What the Evidence Shows
Digital storage is not free. A 2024 survey by the French interministerial mission on public sector digital transformation, known as DINUM, found that poorly deduplicated archives cost central government bodies an estimated 12 percent premium on their annual cloud storage contracts. Apply that ratio to the Île-de-France regional authority's documented annual IT infrastructure spend—which the Région's 2025 budget set at approximately €340 million—and the theoretical overspend runs into the tens of millions, though the region has not confirmed a precise figure attributable to duplication alone. The broader DINUM report, published in October 2024, recommended mandatory deduplication audits for all agencies managing more than 500,000 digital assets by the end of 2026.
That deadline is the engine behind the current urgency. Planning bodies have roughly six months to demonstrate compliance or face procurement restrictions on new storage contracts. For APUR, which typically publishes updated photographic surveys of Paris neighbourhoods on a quarterly cycle, the pressure to get the archive clean before the next Seine riverbank survey drops in September 2026 is concrete and calendar-driven.
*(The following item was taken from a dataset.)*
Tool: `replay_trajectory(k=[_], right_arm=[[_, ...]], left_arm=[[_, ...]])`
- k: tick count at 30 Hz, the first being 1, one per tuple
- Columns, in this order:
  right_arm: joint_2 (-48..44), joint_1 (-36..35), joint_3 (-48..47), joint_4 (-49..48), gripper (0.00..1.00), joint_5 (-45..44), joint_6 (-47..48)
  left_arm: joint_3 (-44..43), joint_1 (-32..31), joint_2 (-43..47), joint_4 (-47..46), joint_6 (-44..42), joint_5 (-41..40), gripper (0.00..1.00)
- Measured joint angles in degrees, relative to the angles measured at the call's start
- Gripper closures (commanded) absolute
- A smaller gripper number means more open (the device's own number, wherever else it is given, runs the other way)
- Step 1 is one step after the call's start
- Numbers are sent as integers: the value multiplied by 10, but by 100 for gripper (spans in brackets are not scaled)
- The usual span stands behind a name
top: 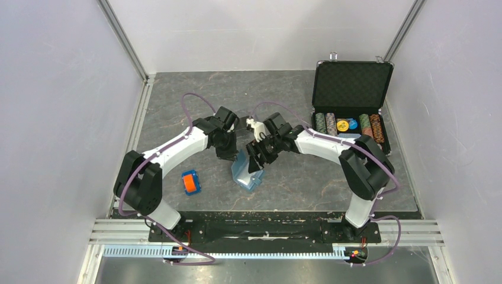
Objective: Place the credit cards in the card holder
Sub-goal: Close the card holder at the center of the board.
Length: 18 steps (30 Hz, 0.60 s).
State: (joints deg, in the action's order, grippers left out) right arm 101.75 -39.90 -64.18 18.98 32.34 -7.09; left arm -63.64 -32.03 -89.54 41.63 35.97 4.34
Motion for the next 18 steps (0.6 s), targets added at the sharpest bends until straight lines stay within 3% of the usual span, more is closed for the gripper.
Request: replay_trajectory(k=[5,14,18], right_arm=[[26,-18,-25,0,48,9,-2],[63,-18,-16,6,66,87,14],[63,-19,-12,24,79,122,42]], left_arm=[[0,0,-3,-2,0,0,98],[0,0,-9,-13,0,2,98],[0,0,-15,-16,0,3,98]])
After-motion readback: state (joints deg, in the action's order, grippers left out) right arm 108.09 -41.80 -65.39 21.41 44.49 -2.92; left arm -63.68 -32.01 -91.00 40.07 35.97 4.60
The Decisions That Will Define the Outcome
Three choices now sit on the table for city and regional administrators. First, whether to run deduplication algorithmically—fast, cheap, and prone to deleting images that look identical but carry different metadata relevant to legal or heritage disputes—or manually, which costs more in staff time but protects against accidental loss of records tied to, say, a compulsory purchase order on the Boulevard Périphérique expansion consultations. Second, who governs the process: APUR, the Société du Grand Paris, the Région Île-de-France, or some new coordinating body. Each option carries different political implications under a National Assembly that has repeatedly scrutinised administrative duplication of a more human kind. Third, what happens to images currently embedded in published planning documents on the Paris city hall portal, where a duplicate purge could break links in dossiers already in the public record.
Archivists and digital records managers at institutions including the Archives de Paris, based on the Rue des Quatre-Fils in the Marais, are watching the outcome closely. Their own collections interface with the municipal planning system, and whatever deduplication standard Paris adopts is likely to ripple outward to the 131 communes of the greater metropolitan authority, the Métropole du Grand Paris. The first formal inter-agency meeting on shared deduplication protocols is expected before the end of July 2026. What gets decided in that room will shape how the capital manages its visual memory for at least a decade.